Sunday, March 22, 2009

WLCG Workshop - Day 1

The WLCG (Worldwide LHC Computing Grid) collaboration brings grid infrastructures in Europe, the USA and Asia together to meet the data analysis requirements for the experiments using the LHC. The WLCG Workshop in Prague provides an opportunity before the CHEP (Computing in High Energy and Nuclear Physics) conference to understand the readiness of the
infrastructure to support the planned LHC start up later in the year.

While computing may have been the main focus in early stages of the grid - data movement and access are now providing many of the service challenges. Firstly, you have to move the data. When the LHC is running data will be streaming from the sensors to CERN (Tier 0) and out to
around a dozen major sites around the world (Tier 1) where the data can be accessed by regional (Tier 2) and local (Tier 3) sites. Once the data is at a site it has to be stored. Depending (usually on the size of the site) different software and hardware combinations are used to store the
files - these can range from simple disk attached to a machine to complex dedicated hierarchies of tape and disk that can archive peta bytes of data.

Most of the first day focused on the user and service experiences derived from the recent use of WLCG.

Clearly, the combination of complex software and hardware can yield to failures that have to be managed from a service perspective (WLCG is there to enable research to be carried out) and within the applications built around the distributed infrastructures. All the experiments have
been continuing to test the WLCG through test runs or the analysis of cosmic ray data collected from the installed instruments.

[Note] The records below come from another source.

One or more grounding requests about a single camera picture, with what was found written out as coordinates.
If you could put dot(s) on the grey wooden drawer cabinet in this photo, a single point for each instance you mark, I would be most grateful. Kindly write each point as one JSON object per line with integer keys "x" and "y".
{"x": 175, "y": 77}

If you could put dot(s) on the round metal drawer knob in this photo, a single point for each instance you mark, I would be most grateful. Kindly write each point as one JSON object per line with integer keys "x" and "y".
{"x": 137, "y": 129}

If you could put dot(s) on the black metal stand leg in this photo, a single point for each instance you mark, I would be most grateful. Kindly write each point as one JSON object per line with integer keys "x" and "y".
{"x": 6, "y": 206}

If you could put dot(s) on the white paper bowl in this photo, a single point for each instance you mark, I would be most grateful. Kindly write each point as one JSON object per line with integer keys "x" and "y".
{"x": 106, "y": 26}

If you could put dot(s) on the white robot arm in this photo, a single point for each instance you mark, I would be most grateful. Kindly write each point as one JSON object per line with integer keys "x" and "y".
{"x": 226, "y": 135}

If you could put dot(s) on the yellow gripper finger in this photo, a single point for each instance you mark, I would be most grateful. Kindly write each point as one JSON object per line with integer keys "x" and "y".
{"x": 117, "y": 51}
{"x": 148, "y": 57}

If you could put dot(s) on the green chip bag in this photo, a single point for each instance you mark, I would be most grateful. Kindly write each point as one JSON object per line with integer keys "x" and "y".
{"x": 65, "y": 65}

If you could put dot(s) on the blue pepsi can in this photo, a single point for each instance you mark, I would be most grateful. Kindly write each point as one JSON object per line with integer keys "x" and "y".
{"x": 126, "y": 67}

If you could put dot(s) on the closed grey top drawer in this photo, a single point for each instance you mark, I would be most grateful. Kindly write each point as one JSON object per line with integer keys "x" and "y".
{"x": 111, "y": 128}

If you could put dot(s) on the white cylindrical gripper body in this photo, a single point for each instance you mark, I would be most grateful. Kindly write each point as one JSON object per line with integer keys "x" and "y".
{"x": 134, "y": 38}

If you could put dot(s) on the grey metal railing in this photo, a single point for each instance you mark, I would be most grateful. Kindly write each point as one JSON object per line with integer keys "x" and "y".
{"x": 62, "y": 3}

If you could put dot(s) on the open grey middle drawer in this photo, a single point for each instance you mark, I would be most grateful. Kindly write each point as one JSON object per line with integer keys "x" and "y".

The deliberate duplication and redundancy within WLCG means that although there are frequent problems across the federated grids the service as a whole is always up. Unexpected events, data centres catching fire, power failing, cables being cut, etc are rare events for
an individual site, but with so many sites within WLCG they become regular events that have to be handled. However, despite the scaling up of the number of WLCG sites, availability and reliability continues to improve, although there are still improvements to be made. Mainly, as to
how we as a community can learn from these incidents to improve the plans at our own sites if similar events happen to us. This requires continual honest communication between the sites!

While these 'acts of god' are beyond control the reliability of the software (both the middleware and application software) should be under better control and not subject to random acts.

If only that was true!

The demands made on software rarely stay the same. As the software starts being deployed and used, users may change or expand the way they use the software. Eventually these requirements settle down... but before that happens the developers are always trying to catch up. While generally the experiments seem to be happy with the functionality offered by the data management software, scalability and reliability under load have started to appear as issues. This is especially true as the workloads have been scaling up in preparation to the LHC start up.
As a result further improvements may be made in the software and these releases deployed before a final data challenge is staged (a realistic stressing of the grid with the workload expected when the LHC running) before the LHC starts again in the Autumn.

The first day was summarised by the organiser Jamie Shiers with - 'you want change and you also want everything to stay the same' - a challenge for us all!

No comments: